• [EXERCISE REQUIREMENTS]: Using the records below, give again exactly the lines from the line that contains "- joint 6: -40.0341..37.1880" through the line that contains "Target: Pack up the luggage", both ends included, and only those.

• [SOURCE MATERIAL]:
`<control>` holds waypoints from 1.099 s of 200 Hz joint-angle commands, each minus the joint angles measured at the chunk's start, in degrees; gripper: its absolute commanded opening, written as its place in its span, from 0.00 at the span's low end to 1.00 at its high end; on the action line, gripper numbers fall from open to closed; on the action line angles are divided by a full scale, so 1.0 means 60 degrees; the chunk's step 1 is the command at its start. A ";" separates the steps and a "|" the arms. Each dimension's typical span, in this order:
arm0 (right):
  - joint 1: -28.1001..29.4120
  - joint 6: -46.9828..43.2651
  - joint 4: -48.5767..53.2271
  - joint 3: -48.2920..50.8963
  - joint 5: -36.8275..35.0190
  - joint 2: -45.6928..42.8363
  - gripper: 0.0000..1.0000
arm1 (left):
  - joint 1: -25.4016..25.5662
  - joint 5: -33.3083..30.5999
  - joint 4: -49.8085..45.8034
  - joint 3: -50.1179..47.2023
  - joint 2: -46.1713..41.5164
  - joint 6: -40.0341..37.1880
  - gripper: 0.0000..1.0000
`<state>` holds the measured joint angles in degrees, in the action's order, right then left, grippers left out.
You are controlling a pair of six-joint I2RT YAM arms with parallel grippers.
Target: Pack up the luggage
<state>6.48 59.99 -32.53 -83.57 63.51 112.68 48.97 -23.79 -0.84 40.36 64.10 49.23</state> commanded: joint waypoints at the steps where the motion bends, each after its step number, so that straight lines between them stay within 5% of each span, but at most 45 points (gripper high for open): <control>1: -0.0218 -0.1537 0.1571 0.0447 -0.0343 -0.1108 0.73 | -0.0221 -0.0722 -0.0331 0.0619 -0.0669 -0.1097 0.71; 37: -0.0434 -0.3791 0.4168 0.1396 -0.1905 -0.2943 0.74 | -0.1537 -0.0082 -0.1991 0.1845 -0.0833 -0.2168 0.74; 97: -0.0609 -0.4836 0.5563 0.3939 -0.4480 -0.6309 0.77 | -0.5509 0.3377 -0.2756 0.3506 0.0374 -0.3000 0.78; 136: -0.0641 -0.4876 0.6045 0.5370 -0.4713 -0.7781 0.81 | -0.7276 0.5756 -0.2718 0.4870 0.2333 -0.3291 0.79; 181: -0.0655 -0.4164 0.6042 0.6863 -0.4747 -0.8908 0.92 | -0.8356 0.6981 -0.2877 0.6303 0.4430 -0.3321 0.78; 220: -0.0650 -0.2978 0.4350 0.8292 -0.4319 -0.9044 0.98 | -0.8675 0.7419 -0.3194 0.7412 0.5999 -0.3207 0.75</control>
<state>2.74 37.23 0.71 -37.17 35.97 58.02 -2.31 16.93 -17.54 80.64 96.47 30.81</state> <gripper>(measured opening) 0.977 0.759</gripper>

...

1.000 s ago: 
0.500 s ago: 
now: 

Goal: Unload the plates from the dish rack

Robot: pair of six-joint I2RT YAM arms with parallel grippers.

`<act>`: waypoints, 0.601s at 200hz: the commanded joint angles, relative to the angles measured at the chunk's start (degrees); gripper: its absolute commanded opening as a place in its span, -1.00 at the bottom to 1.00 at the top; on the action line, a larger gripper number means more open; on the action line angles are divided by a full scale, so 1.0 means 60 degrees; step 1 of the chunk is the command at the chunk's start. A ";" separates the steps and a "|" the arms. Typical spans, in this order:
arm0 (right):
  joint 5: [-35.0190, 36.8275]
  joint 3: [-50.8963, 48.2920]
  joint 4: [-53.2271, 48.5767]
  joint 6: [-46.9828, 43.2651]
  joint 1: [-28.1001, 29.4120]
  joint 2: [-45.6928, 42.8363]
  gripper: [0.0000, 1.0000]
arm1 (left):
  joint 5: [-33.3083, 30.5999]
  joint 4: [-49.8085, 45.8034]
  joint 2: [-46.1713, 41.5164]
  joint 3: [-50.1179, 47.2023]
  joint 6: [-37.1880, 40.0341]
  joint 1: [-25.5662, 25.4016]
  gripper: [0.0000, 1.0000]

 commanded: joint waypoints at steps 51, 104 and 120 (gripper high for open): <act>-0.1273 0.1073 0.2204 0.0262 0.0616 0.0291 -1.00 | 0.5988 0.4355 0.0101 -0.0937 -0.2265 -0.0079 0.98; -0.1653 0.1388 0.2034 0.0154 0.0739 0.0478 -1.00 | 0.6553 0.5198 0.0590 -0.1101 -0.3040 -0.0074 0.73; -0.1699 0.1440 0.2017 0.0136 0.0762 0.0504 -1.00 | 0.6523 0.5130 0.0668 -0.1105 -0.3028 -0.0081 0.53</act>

• [OUTPUT OF THE TASK]:
  - joint 6: -40.0341..37.1880
  - gripper: 0.0000..1.0000
`<state>` holds the measured joint angles in degrees, in the action's order, right then left, grippers left out.
You are controlling a pair of six-joint I2RT YAM arms with parallel grippers.
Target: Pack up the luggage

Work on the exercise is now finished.